By Cara Giaimo © The New York Times Co.
Were platypuses just the beginning? In October, researchers reported that the perplexing animals fluoresce a psychedelic blue-green color under black light. The species joined a short list of mammals known to do this, including opossums and flying squirrels. Since the study came out, others have begun their own investigations, mostly in Australian mammals. Although results are preliminary, the findings suggest we may have to book a larger venue for the mammal rave.
When he heard about the platypus discovery, Kenny Travouillon, curator of mammals at the Western Australian Museum, borrowed a black light lamp from the arachnology department. (They normally use the lamps to find scorpions, which also fluoresce.) After confirming that their preserved platypuses glowed, he and his colleagues moved on to the rest of the collection. “We just went around for a bit of fun,” he said. “Putting the torch on all of them and let’s have a look.”
But what they saw was encouraging. Bilbies — endangered marsupials with long snouts and rabbit- like ears — had orange and green accents. The quills of hedgehogs, porcupines and echidnas shone bright white.
Some specimens were more reserved: Of two wombat species they examined, only one fluoresced, and “kangaroos didn’t seem to do very much at all,” Travouillon said. The museum plans to team up with a nearby university to do a more systematic study, with better equipment, early next year. Live animals also are being tested.
When a co-worker told Jake Schoen, a conservation technician at the Toledo Zoo the platypus news, “we got pretty excited about it,” he said.

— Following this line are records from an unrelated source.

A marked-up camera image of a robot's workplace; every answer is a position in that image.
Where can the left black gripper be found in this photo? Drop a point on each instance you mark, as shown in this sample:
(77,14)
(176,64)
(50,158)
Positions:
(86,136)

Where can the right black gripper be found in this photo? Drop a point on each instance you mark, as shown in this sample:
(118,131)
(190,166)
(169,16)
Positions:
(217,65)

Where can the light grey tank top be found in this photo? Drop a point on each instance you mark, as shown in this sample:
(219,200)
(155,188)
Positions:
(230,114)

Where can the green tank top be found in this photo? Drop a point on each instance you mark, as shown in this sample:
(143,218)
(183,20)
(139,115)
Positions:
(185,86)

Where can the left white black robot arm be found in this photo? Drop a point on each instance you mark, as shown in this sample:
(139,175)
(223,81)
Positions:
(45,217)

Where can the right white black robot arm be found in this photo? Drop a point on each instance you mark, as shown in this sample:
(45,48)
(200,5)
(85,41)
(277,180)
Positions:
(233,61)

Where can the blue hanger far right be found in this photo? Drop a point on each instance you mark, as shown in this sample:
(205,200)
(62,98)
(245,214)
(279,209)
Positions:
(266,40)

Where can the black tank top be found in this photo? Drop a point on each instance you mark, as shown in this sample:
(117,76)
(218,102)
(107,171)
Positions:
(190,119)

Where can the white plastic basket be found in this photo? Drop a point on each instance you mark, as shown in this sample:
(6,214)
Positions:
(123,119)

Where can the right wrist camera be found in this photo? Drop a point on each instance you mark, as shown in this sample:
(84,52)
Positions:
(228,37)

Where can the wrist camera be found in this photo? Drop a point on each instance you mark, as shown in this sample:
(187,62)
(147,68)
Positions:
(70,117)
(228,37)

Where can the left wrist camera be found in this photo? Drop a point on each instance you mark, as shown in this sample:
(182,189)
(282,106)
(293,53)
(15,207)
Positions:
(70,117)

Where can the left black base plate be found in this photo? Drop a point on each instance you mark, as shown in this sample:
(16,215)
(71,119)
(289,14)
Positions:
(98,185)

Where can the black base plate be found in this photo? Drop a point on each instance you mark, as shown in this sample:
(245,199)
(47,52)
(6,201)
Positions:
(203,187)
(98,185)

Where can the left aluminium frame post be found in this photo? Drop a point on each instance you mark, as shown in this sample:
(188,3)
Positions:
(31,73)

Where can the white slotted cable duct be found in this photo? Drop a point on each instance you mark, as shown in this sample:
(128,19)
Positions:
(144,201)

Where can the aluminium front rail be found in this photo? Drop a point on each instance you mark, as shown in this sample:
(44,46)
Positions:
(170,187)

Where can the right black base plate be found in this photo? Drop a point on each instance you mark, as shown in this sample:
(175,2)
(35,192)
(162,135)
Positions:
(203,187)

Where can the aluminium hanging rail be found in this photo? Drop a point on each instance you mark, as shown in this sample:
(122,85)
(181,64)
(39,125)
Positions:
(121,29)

He had modified a camera to photograph fluorescence for another project. After checking out the zoo museum’s own preserved platypus specimen, Schoen next turned his lens on the Tasmanian devils, Spiderman and Bubbles.
“The tricky part was having them sit still for a fraction of a second,” he said. Eventually, Bubbles cooperated. When the UV flash went off, voilá: A cool blue glow emerged around her eyes, at the bases of her whiskers, and inside the cups of her ears. Others say it’s easy to read too much into these findings.
While looking at photos of animals with Day-Glo fur or skin gives the impression that perhaps they appear this way to one another, that’s very unlikely, said Michael Bok, a visual systems biologist at Lund University in Sweden who was not involved in any of this research. “It would be incredibly surprising,” he said, if these animals “could make out these fluorescent patterns in any sort of natural lighting environment.” He compares it to human fingernails and teeth — biological materials that also fluoresce, to little fanfare or avail.